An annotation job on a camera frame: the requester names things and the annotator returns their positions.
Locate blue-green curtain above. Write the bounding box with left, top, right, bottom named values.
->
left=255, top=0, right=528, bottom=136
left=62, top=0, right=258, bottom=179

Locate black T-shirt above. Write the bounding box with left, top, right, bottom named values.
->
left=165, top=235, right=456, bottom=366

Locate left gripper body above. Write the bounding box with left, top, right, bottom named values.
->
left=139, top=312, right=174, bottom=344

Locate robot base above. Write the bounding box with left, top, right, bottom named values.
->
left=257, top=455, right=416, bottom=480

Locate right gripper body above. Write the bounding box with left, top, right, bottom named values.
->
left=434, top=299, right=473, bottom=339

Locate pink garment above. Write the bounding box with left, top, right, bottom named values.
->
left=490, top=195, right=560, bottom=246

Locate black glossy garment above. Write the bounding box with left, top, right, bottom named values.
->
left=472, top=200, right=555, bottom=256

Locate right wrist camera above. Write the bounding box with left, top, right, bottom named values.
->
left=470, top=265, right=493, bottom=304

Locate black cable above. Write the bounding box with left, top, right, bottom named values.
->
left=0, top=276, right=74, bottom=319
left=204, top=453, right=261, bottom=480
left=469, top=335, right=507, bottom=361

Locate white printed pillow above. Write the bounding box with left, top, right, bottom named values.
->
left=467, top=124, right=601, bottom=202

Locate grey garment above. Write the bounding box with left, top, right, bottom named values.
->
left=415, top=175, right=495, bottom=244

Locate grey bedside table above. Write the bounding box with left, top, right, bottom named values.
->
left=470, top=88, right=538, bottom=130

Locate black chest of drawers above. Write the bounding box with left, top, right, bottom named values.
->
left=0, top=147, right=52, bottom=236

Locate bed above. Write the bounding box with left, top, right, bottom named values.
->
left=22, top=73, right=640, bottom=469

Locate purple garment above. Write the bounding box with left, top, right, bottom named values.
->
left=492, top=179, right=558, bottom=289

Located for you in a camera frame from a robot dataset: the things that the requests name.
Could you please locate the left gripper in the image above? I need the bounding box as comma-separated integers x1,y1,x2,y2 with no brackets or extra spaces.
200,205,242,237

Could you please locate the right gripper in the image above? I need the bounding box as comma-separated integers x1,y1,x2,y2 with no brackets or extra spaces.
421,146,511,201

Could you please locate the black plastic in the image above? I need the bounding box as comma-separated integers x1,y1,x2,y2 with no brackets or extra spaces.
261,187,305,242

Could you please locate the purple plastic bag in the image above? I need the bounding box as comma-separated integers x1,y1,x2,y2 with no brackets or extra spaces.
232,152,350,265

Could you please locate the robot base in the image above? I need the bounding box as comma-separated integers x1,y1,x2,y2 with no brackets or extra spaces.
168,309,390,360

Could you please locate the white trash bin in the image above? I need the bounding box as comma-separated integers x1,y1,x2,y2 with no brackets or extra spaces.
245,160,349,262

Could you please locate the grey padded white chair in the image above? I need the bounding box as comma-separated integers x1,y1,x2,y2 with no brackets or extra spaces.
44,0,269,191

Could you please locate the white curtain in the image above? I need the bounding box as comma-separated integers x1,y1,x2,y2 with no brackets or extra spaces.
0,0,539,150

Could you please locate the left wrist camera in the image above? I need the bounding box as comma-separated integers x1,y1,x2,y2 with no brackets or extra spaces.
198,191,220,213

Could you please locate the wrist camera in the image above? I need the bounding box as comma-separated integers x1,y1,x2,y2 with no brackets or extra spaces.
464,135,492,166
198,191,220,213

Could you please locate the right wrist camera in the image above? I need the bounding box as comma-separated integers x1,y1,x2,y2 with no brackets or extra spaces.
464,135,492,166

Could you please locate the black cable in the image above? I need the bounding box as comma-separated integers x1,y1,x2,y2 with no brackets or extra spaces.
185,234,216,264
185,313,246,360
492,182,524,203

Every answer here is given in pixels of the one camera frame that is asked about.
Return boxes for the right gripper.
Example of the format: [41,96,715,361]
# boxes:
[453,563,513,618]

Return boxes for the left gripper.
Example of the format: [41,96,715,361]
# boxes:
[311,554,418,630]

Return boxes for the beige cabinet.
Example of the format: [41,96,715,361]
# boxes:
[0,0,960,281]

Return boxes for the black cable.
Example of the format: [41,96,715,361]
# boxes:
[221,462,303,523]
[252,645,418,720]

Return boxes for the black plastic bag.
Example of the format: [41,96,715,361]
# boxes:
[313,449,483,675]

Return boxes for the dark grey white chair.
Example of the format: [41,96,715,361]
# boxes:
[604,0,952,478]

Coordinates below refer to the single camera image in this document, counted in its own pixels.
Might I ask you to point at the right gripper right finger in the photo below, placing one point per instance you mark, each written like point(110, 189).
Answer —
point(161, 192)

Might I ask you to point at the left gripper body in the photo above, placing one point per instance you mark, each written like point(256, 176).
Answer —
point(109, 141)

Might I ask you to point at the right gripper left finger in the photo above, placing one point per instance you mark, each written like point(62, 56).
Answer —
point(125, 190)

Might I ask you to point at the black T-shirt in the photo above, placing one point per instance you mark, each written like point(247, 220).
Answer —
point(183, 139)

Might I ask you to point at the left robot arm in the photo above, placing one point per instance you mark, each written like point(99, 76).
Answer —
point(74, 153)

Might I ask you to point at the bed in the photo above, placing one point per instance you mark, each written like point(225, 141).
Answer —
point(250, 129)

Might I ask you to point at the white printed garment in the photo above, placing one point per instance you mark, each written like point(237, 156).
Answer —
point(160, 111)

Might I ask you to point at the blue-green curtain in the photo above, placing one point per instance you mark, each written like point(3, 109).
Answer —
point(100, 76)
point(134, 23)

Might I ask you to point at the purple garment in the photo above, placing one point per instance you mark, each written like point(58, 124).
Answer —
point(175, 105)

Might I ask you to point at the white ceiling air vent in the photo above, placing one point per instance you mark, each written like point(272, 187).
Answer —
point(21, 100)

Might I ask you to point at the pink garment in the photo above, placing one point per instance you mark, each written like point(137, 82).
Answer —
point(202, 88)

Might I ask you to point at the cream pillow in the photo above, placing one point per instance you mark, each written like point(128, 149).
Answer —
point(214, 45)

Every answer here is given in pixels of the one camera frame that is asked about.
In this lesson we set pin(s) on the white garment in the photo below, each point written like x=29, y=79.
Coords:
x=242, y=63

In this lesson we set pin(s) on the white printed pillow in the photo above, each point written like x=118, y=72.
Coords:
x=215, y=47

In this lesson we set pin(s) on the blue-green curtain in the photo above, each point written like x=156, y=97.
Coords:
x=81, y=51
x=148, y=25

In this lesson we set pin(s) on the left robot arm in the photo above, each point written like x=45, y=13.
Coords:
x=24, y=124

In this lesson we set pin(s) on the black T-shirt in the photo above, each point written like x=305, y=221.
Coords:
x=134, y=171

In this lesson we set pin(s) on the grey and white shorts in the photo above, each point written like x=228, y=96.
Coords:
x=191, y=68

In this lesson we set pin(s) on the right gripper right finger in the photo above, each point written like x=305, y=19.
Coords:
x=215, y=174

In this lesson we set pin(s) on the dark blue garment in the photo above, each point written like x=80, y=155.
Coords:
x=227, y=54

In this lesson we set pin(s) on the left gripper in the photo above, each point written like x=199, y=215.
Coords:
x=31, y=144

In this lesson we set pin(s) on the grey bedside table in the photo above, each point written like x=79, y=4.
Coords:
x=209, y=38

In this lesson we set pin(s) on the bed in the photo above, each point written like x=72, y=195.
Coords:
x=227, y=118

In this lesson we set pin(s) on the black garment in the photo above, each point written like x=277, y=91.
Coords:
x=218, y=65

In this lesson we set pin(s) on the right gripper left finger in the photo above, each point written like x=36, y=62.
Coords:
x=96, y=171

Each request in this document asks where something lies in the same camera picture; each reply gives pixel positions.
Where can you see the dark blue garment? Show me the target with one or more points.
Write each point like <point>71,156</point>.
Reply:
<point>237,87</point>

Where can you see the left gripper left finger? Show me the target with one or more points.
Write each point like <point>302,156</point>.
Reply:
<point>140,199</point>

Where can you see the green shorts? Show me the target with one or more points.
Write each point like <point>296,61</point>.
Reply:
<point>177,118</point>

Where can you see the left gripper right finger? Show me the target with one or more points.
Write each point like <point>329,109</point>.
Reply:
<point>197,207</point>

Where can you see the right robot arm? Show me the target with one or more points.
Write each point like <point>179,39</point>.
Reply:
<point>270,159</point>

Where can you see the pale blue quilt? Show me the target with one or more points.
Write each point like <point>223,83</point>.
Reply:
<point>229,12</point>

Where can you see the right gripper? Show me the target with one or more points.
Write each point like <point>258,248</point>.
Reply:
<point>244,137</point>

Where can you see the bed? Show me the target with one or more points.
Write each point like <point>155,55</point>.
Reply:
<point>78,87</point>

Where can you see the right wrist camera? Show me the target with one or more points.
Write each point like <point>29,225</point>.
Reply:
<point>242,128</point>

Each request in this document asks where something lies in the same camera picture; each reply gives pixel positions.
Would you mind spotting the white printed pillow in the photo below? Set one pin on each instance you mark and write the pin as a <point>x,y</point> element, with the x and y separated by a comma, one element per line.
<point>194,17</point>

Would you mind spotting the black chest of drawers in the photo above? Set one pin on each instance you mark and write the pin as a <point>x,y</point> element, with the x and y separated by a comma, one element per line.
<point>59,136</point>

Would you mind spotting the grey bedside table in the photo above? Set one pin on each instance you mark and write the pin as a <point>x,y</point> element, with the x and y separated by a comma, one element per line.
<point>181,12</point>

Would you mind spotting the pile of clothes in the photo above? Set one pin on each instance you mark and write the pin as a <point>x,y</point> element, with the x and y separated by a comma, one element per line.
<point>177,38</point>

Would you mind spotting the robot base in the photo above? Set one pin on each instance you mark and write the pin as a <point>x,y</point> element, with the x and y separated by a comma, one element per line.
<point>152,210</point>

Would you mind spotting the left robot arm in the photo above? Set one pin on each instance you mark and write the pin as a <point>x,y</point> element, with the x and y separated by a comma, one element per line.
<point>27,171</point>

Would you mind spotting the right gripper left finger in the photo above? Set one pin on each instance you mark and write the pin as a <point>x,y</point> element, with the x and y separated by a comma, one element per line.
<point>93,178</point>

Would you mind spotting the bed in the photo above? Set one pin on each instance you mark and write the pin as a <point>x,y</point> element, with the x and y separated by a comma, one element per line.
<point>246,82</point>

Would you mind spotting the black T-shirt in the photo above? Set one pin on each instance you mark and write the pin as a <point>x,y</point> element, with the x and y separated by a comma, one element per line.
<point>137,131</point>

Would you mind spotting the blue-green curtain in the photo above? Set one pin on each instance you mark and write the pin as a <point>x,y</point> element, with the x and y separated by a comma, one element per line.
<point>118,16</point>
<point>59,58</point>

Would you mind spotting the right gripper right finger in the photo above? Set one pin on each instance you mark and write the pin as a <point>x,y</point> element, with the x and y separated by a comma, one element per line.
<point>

* * *

| Exercise prompt |
Each line from the top of the material above through the line containing "Locate blue-green curtain" must be output exactly, and no other line.

| The answer |
An annotation job on a camera frame: the requester names things and the annotator returns their positions.
Locate blue-green curtain above. Write the bounding box with left, top, right, bottom named values.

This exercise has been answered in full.